How It Works
Nightingale’s pipeline transforms any audio or video file into a karaoke experience through several stages.
Pipeline Overview
flowchart TD
A["🎵 Audio or video file"] --> B["UVR Karaoke / Demucs"]
B --> |"vocals.ogg + instrumental.ogg"| C["LRCLIB"]
C --> |"Fetches synced lyrics if available"| D["WhisperX (large-v3)"]
D --> |"Transcription + word-level alignment"| E["Bevy App (Rust)"]

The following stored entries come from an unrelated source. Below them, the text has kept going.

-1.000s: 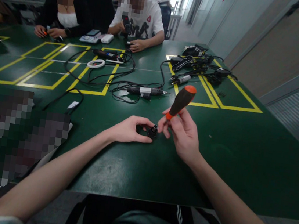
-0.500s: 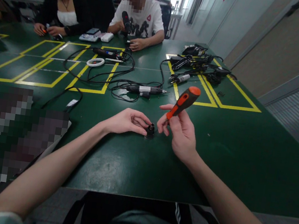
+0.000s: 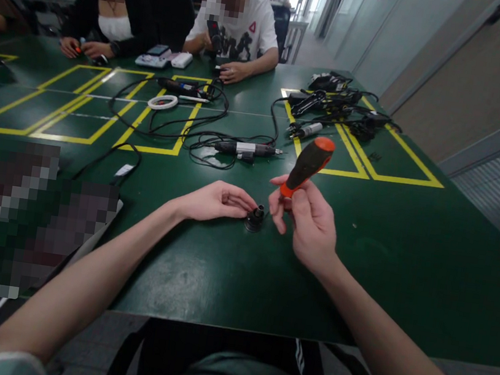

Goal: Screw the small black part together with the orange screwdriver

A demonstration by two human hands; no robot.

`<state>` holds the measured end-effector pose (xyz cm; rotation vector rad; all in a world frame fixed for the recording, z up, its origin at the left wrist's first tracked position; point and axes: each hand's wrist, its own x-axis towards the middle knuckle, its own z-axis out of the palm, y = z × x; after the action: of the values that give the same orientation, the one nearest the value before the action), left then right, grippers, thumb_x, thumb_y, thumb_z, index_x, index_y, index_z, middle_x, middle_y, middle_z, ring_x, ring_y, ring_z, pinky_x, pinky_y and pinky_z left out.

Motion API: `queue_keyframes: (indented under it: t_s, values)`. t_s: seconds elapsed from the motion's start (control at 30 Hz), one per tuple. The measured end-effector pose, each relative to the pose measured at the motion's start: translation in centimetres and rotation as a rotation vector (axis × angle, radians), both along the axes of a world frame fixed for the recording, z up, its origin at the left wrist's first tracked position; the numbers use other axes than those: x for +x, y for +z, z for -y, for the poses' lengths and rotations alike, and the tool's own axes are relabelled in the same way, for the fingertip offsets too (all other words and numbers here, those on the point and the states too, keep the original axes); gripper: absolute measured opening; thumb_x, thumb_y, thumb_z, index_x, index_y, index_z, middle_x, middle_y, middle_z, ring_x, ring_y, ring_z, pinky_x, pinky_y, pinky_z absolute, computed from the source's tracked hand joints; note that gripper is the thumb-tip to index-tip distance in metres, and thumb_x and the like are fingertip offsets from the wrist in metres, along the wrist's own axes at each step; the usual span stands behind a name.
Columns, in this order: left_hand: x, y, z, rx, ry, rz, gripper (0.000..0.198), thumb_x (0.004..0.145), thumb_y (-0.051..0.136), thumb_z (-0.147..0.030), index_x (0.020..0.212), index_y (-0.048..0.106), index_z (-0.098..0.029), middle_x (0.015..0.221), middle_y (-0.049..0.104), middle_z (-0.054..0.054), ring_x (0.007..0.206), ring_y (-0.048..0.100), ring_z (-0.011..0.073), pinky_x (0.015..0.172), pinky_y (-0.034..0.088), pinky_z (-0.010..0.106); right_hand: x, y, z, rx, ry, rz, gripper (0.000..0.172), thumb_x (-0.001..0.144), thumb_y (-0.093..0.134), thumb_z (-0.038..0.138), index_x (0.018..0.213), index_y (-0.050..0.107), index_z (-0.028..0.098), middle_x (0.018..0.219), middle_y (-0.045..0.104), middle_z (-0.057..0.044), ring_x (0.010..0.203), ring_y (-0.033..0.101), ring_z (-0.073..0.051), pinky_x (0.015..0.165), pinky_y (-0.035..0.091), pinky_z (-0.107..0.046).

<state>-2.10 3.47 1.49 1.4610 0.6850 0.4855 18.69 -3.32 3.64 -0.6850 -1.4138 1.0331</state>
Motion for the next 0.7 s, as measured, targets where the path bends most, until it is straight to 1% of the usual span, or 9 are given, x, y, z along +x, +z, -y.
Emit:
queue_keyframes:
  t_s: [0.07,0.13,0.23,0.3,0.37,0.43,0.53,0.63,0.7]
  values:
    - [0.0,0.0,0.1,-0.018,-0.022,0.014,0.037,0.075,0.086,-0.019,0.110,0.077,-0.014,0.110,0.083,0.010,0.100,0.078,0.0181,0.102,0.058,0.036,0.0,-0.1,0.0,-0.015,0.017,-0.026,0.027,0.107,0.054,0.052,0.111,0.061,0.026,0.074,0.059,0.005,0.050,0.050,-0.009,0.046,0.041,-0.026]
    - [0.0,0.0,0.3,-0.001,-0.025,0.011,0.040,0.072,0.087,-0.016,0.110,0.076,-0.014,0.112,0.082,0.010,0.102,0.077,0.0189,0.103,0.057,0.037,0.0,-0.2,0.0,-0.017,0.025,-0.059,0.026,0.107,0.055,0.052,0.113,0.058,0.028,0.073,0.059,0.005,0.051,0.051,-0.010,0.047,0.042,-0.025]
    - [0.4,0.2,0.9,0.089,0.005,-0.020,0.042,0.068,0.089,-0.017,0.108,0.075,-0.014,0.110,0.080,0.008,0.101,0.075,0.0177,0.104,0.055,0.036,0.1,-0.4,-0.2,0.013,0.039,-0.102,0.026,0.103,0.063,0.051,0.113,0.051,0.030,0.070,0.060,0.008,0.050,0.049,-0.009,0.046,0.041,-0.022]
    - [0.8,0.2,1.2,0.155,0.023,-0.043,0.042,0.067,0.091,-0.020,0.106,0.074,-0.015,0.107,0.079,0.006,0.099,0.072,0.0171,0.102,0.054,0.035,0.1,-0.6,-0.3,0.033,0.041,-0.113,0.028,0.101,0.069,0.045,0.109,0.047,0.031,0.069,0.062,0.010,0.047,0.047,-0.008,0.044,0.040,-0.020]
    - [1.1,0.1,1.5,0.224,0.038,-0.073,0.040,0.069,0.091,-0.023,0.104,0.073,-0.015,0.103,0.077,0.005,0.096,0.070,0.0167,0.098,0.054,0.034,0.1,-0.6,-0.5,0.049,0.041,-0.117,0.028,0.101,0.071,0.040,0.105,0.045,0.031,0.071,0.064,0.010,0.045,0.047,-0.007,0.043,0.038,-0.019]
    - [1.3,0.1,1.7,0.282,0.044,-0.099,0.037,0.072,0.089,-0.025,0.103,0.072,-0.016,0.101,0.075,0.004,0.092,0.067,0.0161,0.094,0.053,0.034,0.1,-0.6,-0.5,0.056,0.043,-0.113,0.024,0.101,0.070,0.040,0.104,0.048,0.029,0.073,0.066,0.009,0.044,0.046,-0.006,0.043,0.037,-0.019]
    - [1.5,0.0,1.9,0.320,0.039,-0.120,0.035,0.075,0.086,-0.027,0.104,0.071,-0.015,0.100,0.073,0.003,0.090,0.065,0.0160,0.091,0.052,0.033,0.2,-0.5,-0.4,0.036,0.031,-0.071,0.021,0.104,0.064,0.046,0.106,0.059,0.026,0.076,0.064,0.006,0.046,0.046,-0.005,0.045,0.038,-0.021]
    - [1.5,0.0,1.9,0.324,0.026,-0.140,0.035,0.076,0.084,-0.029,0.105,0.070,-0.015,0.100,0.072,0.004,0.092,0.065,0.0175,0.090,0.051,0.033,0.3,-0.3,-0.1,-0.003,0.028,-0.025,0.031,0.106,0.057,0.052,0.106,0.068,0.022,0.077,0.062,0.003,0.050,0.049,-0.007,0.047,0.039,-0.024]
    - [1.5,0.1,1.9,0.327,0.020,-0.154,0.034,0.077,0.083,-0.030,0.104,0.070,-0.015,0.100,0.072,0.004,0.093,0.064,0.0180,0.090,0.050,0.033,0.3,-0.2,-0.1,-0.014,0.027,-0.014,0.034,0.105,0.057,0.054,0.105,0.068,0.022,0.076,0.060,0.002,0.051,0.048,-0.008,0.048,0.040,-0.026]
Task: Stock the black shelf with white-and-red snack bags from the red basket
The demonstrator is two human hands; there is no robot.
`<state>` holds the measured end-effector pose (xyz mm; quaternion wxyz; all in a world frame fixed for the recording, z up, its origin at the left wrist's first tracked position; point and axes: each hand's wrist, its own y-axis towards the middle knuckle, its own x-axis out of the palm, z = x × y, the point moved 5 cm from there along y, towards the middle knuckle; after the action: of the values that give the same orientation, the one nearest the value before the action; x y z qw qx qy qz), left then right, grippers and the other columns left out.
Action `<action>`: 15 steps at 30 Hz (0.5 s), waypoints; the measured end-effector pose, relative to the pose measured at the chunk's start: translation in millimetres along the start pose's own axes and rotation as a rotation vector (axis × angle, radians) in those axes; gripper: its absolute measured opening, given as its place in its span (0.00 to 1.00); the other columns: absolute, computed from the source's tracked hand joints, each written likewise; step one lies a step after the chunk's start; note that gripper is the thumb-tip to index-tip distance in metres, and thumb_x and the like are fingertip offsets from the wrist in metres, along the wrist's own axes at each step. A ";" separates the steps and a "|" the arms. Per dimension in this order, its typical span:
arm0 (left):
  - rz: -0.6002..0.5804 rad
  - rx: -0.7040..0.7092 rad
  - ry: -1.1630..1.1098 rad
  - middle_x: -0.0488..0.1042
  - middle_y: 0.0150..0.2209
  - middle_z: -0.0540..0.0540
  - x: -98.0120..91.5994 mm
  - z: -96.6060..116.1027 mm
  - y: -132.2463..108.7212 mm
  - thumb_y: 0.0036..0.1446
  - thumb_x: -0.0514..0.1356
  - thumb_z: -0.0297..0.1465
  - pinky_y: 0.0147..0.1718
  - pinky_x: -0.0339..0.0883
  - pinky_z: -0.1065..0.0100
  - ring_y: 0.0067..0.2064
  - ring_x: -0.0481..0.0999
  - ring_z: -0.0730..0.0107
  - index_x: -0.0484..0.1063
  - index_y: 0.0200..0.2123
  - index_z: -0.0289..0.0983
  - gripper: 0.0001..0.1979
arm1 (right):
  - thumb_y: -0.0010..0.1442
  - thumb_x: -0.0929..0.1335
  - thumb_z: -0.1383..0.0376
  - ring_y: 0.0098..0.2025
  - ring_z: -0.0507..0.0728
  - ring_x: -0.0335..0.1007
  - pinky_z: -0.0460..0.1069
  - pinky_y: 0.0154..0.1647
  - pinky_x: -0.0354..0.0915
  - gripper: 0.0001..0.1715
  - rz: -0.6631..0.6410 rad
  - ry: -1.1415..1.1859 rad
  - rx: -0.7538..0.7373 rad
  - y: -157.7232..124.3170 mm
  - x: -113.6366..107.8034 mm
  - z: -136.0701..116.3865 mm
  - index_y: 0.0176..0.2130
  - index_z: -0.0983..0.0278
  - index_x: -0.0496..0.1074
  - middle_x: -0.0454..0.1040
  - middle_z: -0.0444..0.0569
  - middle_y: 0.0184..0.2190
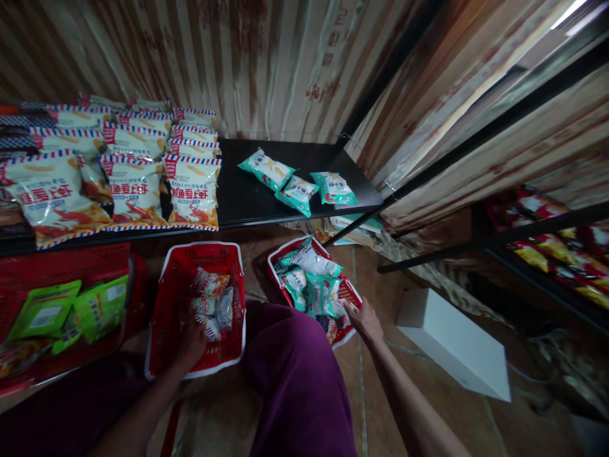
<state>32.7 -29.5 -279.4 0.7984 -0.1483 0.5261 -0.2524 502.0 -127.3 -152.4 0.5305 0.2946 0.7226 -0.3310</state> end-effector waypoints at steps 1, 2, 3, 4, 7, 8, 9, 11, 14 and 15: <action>-0.011 -0.021 0.015 0.75 0.39 0.42 1.4 -0.8 -5.1 0.50 0.50 0.18 0.48 0.62 0.65 0.46 0.73 0.63 0.73 0.33 0.34 0.14 | 0.51 0.65 0.52 0.41 0.72 0.73 0.64 0.39 0.66 0.31 -0.043 -0.007 0.022 -2.7 11.8 14.0 0.49 0.69 0.69 0.75 0.66 0.39; -0.022 -0.039 0.031 0.75 0.39 0.41 2.2 -1.3 -9.7 0.51 0.49 0.18 0.48 0.62 0.66 0.46 0.73 0.63 0.73 0.35 0.34 0.15 | 0.50 0.66 0.51 0.39 0.72 0.73 0.64 0.38 0.66 0.32 -0.063 -0.010 0.027 -5.6 20.7 22.5 0.49 0.68 0.69 0.76 0.65 0.37; -0.031 -0.053 0.045 0.75 0.41 0.40 2.2 -1.3 -13.4 0.52 0.49 0.18 0.48 0.62 0.66 0.46 0.74 0.63 0.73 0.36 0.33 0.15 | 0.51 0.65 0.51 0.39 0.72 0.73 0.65 0.40 0.65 0.32 -0.073 -0.015 0.016 -7.7 27.7 26.1 0.50 0.66 0.69 0.76 0.64 0.37; -0.040 -0.063 0.059 0.75 0.42 0.39 1.8 -0.9 -16.2 0.53 0.48 0.18 0.48 0.62 0.66 0.47 0.73 0.63 0.73 0.38 0.33 0.16 | 0.52 0.65 0.51 0.41 0.72 0.73 0.65 0.42 0.64 0.32 -0.088 -0.016 -0.004 -8.7 33.5 25.7 0.51 0.66 0.68 0.76 0.64 0.38; -0.072 -0.065 0.095 0.74 0.45 0.38 -1.5 3.7 -19.8 0.54 0.48 0.19 0.50 0.60 0.66 0.51 0.71 0.62 0.72 0.40 0.33 0.16 | 0.55 0.62 0.52 0.48 0.70 0.71 0.64 0.49 0.61 0.33 -0.146 0.016 -0.064 -5.1 46.1 14.6 0.54 0.68 0.67 0.75 0.63 0.43; -0.088 -0.058 0.104 0.74 0.46 0.37 -3.2 6.0 -19.5 0.54 0.48 0.18 0.51 0.59 0.66 0.51 0.71 0.62 0.72 0.41 0.32 0.16 | 0.56 0.60 0.52 0.50 0.68 0.70 0.62 0.51 0.61 0.33 -0.169 0.038 -0.086 -3.4 49.4 10.6 0.55 0.68 0.66 0.74 0.63 0.46; -0.106 -0.043 0.111 0.73 0.47 0.37 -5.3 8.7 -18.7 0.53 0.48 0.18 0.52 0.58 0.66 0.52 0.70 0.62 0.72 0.40 0.31 0.16 | 0.58 0.58 0.51 0.53 0.66 0.68 0.59 0.53 0.61 0.34 -0.191 0.061 -0.118 -2.4 52.8 7.2 0.56 0.69 0.64 0.72 0.62 0.49; -0.154 -0.002 0.117 0.73 0.47 0.37 -11.9 14.4 -15.4 0.53 0.49 0.18 0.51 0.58 0.66 0.52 0.70 0.62 0.73 0.39 0.31 0.16 | 0.57 0.58 0.49 0.59 0.63 0.61 0.57 0.57 0.58 0.39 -0.225 0.094 -0.198 -4.3 59.9 4.7 0.59 0.70 0.60 0.66 0.62 0.56; -0.238 0.071 0.116 0.75 0.42 0.40 -29.9 21.4 -8.1 0.53 0.49 0.22 0.45 0.62 0.67 0.46 0.74 0.64 0.73 0.37 0.34 0.14 | 0.45 0.65 0.42 0.64 0.69 0.49 0.61 0.60 0.52 0.54 -0.229 0.065 -0.282 -15.3 73.2 13.3 0.60 0.72 0.57 0.56 0.66 0.61; -0.262 0.084 0.123 0.76 0.40 0.40 -37.9 22.5 -5.9 0.54 0.49 0.23 0.43 0.63 0.66 0.43 0.75 0.63 0.73 0.35 0.34 0.13 | 0.41 0.67 0.41 0.65 0.71 0.46 0.62 0.60 0.50 0.57 -0.214 0.036 -0.281 -19.5 77.8 18.5 0.59 0.72 0.58 0.54 0.67 0.62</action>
<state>39.8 -13.8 -238.4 0.7303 -0.1666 0.5392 -0.3849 476.9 -148.0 -228.0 0.5151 0.1451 0.7984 -0.2759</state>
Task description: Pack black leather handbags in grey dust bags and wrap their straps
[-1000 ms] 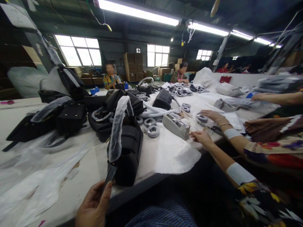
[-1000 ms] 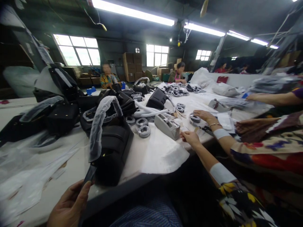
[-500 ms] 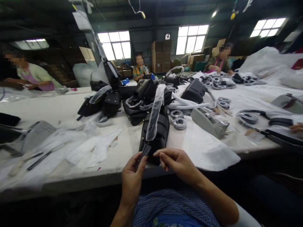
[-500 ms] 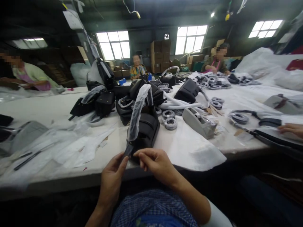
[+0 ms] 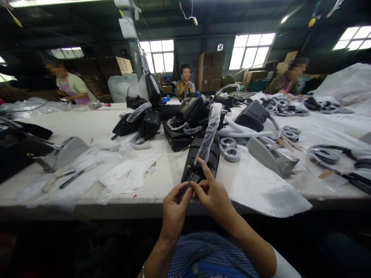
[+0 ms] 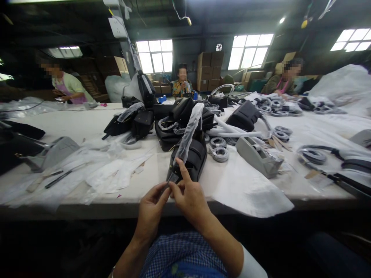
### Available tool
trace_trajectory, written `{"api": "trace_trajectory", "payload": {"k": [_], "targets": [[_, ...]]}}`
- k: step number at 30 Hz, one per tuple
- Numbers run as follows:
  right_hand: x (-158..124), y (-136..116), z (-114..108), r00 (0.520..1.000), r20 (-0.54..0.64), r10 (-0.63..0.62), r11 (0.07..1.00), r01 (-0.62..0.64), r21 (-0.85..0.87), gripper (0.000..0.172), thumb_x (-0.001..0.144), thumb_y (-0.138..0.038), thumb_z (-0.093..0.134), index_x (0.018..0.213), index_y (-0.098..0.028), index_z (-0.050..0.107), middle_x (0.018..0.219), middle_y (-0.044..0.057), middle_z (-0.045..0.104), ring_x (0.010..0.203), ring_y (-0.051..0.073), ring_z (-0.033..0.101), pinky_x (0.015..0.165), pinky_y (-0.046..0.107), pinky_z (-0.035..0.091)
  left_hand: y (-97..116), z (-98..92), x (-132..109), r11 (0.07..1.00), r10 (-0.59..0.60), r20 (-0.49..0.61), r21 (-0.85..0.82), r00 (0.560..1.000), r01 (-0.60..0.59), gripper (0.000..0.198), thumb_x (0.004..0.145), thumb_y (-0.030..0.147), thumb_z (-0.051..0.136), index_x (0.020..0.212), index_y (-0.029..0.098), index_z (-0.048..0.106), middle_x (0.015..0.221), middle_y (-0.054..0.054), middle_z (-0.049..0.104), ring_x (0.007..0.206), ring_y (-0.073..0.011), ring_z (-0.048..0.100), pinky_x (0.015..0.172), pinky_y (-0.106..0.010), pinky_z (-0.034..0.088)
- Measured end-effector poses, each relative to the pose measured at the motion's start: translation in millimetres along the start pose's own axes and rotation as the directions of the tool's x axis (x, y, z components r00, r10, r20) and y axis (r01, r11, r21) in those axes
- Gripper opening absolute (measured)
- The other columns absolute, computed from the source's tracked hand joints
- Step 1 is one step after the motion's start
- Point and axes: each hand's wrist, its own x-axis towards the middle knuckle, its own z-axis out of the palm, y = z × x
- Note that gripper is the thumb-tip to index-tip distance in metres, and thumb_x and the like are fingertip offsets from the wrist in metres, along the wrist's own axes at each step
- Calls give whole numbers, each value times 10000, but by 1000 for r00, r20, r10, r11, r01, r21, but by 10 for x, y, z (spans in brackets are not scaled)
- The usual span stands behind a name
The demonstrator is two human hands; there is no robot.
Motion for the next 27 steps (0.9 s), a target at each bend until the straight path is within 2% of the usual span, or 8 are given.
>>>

E --> F["🎤 Plays instrumental + synced lyrics\nwith pitch scoring & backgrounds"]
Caching
Analysis results are cached at ~/.nightingale/cache/ using blake3 file hashes. Re-analysis only happens if the source file changes or is manually triggered from the UI.
Hardware Acceleration
The Python analyzer uses PyTorch and auto-detects the best backend:
| Backend | Device | Notes |
|---|---|---|
| CUDA | NVIDIA GPU | Fastest |
| MPS | Apple Silicon | macOS; WhisperX alignment falls back to CPU |
| CPU | Any | Slowest but always works |
The UVR Karaoke model uses ONNX Runtime and enables CUDA acceleration automatically on NVIDIA GPUs, or CoreML on Apple Silicon.
A song typically takes 2–5 minutes on GPU, 10–20 minutes on CPU.